Explain to me why this is wrong.

I’d like to understand in effect how software patents work. My totally bogus ideas so far are: if you are a big company you can afford to buy patents using a shotgun technique. Patent examiners and under-knowledged and under-staffed so they will approve practically anything. So you collect your portfolio of whatever sticks against the wall. Then if you happen to conflict with another big company you use your own arbitrary patents as a kind of currency and cross-license. If you conflict with a small company or individual you crush them with your lawyers – which is another kind of currency small players lack relatively. Big companies get to only have to deal with big companies. Small companies and individuals sometimes prevail but the deck is completely stacked against them due to the weight of cross-licensing and ability of big players to drag things forever through the legal system.

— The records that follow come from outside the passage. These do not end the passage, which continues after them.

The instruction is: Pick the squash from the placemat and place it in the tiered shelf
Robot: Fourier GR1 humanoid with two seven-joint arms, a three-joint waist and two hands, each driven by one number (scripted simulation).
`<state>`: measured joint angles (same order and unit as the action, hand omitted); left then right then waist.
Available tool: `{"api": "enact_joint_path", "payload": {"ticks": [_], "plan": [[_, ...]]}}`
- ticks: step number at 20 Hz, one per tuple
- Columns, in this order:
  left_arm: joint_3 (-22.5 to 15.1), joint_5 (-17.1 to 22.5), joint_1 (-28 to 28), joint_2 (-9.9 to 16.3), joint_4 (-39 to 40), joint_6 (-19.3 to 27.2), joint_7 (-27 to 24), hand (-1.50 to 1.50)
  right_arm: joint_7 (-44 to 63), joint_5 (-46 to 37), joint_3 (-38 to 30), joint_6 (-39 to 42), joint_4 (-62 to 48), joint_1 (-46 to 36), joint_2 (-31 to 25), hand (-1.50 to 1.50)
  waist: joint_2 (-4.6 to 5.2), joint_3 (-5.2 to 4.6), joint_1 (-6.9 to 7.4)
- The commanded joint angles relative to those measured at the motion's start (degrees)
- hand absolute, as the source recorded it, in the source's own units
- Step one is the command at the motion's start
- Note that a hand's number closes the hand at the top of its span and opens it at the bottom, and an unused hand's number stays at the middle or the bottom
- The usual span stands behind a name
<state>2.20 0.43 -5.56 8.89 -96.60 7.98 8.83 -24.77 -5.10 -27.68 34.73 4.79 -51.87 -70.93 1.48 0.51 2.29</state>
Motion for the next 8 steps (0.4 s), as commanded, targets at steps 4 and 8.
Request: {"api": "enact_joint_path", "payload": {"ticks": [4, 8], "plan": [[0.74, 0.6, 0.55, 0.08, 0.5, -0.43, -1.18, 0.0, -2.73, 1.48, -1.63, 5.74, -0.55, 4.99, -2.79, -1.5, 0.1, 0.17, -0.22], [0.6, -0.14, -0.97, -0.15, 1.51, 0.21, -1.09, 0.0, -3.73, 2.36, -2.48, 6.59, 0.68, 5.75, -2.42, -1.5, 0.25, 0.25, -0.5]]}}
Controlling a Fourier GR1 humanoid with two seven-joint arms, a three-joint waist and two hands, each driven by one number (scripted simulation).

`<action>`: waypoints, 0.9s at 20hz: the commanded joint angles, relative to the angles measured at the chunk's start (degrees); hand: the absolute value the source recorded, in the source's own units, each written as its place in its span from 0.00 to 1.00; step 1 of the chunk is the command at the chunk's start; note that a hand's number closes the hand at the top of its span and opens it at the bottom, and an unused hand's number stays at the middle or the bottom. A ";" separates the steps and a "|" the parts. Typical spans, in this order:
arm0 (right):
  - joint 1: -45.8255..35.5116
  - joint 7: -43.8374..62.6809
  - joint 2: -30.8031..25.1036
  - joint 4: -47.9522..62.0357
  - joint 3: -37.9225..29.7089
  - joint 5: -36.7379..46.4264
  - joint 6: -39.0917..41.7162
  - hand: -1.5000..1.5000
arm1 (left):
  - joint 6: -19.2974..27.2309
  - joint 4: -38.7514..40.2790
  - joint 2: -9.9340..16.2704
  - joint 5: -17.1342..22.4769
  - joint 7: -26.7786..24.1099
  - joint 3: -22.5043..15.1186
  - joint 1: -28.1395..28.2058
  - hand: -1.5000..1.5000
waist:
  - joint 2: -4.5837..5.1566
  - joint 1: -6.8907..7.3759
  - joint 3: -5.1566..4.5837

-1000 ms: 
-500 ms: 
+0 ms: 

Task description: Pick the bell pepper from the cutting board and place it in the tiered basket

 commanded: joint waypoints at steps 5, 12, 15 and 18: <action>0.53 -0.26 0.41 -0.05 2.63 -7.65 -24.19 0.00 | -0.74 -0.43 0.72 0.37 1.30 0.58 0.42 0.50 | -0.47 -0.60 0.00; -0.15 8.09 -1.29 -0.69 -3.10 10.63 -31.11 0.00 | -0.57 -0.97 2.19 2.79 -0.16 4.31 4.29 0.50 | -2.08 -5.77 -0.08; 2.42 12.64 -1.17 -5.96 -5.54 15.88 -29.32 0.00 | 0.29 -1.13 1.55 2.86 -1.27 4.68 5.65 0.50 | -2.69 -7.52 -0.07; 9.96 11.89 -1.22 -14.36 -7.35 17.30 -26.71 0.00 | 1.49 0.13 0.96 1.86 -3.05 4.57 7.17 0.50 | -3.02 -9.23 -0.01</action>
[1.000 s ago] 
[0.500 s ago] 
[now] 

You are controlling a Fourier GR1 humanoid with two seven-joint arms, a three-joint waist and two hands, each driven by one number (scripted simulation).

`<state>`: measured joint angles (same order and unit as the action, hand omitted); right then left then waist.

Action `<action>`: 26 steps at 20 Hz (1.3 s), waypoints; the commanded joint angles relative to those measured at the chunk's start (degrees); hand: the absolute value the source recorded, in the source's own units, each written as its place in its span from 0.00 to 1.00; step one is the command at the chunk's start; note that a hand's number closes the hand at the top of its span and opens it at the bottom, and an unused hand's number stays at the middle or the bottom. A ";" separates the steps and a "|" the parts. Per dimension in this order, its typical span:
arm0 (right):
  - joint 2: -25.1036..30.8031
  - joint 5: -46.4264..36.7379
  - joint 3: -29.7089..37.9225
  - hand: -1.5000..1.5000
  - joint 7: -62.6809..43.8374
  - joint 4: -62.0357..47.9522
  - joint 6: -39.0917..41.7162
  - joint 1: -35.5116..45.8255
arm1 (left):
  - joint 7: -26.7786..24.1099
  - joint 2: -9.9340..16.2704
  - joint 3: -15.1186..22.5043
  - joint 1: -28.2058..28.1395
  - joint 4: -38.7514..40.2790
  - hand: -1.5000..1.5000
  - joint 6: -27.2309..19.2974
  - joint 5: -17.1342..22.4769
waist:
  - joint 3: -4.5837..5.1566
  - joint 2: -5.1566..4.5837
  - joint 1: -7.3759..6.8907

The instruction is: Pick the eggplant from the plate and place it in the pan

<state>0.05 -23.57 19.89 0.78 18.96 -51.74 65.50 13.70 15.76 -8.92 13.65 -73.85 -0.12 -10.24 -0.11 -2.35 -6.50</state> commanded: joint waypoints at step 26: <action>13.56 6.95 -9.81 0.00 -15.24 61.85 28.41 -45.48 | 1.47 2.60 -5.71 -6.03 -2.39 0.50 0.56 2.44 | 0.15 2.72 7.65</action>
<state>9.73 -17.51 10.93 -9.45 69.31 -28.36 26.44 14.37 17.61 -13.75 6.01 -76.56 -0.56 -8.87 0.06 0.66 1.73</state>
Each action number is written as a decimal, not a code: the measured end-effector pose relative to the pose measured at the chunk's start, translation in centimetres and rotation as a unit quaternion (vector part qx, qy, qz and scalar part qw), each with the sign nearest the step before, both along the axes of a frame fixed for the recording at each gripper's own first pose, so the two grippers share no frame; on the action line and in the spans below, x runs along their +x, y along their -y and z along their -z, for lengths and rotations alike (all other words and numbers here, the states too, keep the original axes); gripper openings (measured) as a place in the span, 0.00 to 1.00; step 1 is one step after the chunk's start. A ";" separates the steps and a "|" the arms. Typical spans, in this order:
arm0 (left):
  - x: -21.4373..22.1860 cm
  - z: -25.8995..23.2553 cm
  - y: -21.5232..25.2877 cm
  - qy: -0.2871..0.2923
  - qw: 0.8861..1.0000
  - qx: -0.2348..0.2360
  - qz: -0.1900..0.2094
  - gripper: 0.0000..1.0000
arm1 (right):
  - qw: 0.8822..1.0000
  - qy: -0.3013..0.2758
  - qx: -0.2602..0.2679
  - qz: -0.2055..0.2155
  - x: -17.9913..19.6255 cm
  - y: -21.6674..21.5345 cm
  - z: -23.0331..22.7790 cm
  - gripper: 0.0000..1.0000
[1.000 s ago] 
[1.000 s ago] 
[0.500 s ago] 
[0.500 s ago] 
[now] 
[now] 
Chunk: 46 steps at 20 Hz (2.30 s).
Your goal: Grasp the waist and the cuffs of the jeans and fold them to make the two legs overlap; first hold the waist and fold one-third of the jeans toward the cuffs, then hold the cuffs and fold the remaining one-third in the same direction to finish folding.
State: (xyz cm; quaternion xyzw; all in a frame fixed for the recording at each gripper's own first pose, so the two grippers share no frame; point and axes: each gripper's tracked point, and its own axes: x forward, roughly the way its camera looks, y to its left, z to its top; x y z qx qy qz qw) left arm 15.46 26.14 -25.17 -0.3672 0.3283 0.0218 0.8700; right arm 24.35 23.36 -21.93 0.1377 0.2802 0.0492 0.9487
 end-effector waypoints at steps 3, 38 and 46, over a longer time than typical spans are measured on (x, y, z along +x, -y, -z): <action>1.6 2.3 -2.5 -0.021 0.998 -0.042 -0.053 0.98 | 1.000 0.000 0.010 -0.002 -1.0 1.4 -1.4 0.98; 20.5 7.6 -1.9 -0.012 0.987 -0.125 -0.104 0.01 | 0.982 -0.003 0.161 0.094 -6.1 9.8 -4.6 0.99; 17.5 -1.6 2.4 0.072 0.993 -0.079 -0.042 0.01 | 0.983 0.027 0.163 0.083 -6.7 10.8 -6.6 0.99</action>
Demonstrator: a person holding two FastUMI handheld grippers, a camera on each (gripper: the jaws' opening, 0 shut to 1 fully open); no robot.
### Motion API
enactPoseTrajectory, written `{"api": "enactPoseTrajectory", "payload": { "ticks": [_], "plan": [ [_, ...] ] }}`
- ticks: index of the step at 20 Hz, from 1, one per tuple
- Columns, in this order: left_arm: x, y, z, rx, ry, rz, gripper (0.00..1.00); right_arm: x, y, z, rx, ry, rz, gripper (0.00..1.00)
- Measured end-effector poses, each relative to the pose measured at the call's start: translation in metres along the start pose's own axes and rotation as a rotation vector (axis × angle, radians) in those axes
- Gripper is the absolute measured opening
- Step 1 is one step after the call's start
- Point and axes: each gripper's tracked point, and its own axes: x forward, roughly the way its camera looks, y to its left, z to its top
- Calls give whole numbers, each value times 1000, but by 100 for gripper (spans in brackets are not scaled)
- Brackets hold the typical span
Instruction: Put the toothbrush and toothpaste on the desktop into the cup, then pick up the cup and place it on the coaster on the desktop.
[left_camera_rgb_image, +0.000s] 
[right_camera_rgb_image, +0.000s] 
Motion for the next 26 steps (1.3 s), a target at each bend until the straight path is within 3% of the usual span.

So, am I just being a cynical idiot or is this roughly how it works?

Bill Pickett (profile) says:

Re: Explain to me why this is wrong.

Weight of cross-licensing means in this context the small cost of doing business to a wealthy company to buy a currency of patents that can be spent for like material. Getting this kind of currency as a small player in trade for dollar currency is not as affordable. And of course patent currencies can be spent without losing them until the monopoly expires.

Derek Bredensteiner (profile) says:

Sir, you have a firm grasp of the reality of software patents.

To be fair, I think the PTO does reject a good portion of what comes through, but they also do approve an equally large portion that’s full of the same crap. The net result is still exactly as you’ve described, the shotgun approach works very well.

“Big” companies also lose out pretty bad (e.g. Microsoft, Blackberry), so it’s not all a one sided affair of a big guy versus little guy. I’d say it’s more Patent trolls vs. Everyone else, most of the time.

But overall, best summary I think I’ve heard.

lawgeeknz (profile) says:

Not only that

Agree entirely and I’m giving the same advice to my start-up clients. Not only that, but the cost of then defending the patent or taking infringement action is a factor of 10-100 times more than obtaining it and takes many years longer (particularly if you have to do that in different jurisdictions).

Unless you’re in the troll business, it’s just not viable.

Anonymous Coward says:

TFA says that the max spend on obtaining a patent is about $34K. How many/much “programmers, marketers, and a sales force” does that really buy? Unless the folks you are referring to live in a 3rd world country then you are not even talking about 1 person for an entire year, you would be talking about 1 contractor for a few months.

If you are operating in a similar space as one or more large players that have patents then I say the $34K is well spent as a defensive move if for no other reason. This only matters if you are also successful in the market place – otherwise you have nothing to defend and would not be a target.

Mike Masnick (profile) says:

Re: Re:

TFA says that the max spend on obtaining a patent is about $34K. How many/much “programmers, marketers, and a sales force” does that really buy?

If you’re only getting one patent, perhaps. But most of the time you end up applying for a group of patents. It adds up quickly especially when that money can be better spent elsewhere.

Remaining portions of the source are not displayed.